— 54-го Пехотного Минского Его Величества Царя Болгарии полка, пулеметной команды старший унтер-офицер Федор Кныш! — а потом смущенно добавляет: — Георгиевский кавалер… — а потом еще тише, совсем уже стеснительно, потупившись: — Полного банта…
Ротный оторопело смотрит на Кныша, а тот негромко продолжает.

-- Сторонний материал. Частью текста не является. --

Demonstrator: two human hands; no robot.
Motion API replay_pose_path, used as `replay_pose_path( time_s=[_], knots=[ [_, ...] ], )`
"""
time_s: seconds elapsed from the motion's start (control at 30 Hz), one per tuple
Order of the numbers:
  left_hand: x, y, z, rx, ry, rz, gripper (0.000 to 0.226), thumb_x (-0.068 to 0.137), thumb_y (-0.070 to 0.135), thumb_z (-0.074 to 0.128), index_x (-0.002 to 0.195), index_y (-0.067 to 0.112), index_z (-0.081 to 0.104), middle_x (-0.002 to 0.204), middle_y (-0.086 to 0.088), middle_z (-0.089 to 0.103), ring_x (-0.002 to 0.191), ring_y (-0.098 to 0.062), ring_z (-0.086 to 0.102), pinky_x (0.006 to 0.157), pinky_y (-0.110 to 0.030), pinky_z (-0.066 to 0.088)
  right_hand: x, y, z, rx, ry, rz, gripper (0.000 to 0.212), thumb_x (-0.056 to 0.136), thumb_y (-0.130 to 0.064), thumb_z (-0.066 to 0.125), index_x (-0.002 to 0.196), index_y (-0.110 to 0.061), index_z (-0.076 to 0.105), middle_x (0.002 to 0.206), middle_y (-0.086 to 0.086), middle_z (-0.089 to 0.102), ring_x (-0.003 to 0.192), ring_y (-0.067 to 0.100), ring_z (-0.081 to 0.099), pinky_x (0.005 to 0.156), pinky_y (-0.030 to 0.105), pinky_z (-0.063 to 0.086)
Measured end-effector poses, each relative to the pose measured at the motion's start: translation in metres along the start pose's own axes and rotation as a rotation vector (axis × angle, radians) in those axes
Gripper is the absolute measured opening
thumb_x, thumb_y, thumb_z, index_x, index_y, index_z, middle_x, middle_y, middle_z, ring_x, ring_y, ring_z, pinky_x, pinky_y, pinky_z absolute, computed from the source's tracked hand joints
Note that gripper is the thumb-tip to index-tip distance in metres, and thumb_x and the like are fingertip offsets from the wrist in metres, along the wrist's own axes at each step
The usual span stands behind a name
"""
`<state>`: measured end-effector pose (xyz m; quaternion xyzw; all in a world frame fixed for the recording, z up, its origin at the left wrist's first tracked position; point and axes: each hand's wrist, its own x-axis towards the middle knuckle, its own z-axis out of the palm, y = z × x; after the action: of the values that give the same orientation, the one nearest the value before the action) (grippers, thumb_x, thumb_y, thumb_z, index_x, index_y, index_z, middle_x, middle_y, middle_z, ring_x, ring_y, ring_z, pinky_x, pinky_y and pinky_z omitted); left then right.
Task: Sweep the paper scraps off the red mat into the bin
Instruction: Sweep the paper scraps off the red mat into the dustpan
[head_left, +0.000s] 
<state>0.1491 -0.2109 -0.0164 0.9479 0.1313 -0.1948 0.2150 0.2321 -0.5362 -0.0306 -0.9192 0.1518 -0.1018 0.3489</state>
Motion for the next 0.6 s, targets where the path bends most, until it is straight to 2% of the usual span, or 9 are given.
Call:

— Так что считайте сами, ваше благ… то есть тАварЫш камандир: германская война, да с поляками вОйна, да опять же с германами в 39-м… будет усего три! И я гэту крепАсть уже дважды боронял… усе тут знаю! Так можна мне со всеми у тыл не ходыть?
Ошарашенный ротный только кивает в ответ.
— От спасибо! — расплывается в улыбке Кныш. — А можна и мужики останутся? Та нам ничого не надо, у нас усе есть…
— Хорошо, пускай остаются, — обретает голос ротный и строго добавляет: — И встаньте уже в строй!
— Есть встать в строй! — бодро гаркает Кныш, возвращается на свое место и тихонько говорит товарищам: — Ну что, мужики, я вроде догаварился. Но! Раз уж остались — слухать меня як самого пана Буга. А то я вам не таварищ младшой, шутковать не буду… Во! — и Кныш проносит перед коротким замершим строем таких же, как он, седовласых «мужиков» крепенький кулак.
Совершенно уже ничего не понимающий ротный машет рукой — делайте, мол, что хотите.
Обрадованный Кныш, минутку посовещавшись с «мужиками», начинает отделять «овнов» от «козлищ» — кому идти в тыл, кому оставаться воевать… Начинает бойцов делить на живых и мертвых…
— Эй, начальник! Ты надел на х…й чайник? — задорно и весело спрашивает узник ГУЛАГа.
— Поговори у меня, морда! Давай, давай, не спи, зечина, замерзнешь! — ласково шутит в ответ ему инженер-«вольняшка».
— Начальник, а у меня давалка сломалась! — охотно поддержал шутку зека.
На ремонте автострады Брест — Смоленск — Москва идет «большой бетон», заливаются оголовки водопропускных сооружений, поэтому зека работают круглосуточно.
Для стимулирования работ на обаполе (здоровенном дрыне), воткнутом в кучу песка, висит кисет с табаком — ценный подарок для выполнившей план бригады.
Зека работают весело, с огоньком… Потому как близок конец двенадцатичасовой смены, и план, похоже, опять перевыполнен. Осталось еще пара замесов — и домой, в родной барак…
А дома ужин, глубокая шлюмка с горячей баландой, полкило еще тепленькой, пахучей черняшки…
«Расписанный» в синий цвет, «засиженный», с высокохудожественными татуировками (карты, женщина, вино и надпись снизу: «Вот што нас губить») КОТ (коренной обитатель тюрьмы) скинул ватник и орудует совковой лопатой, как будто сам товарищ Стаханов.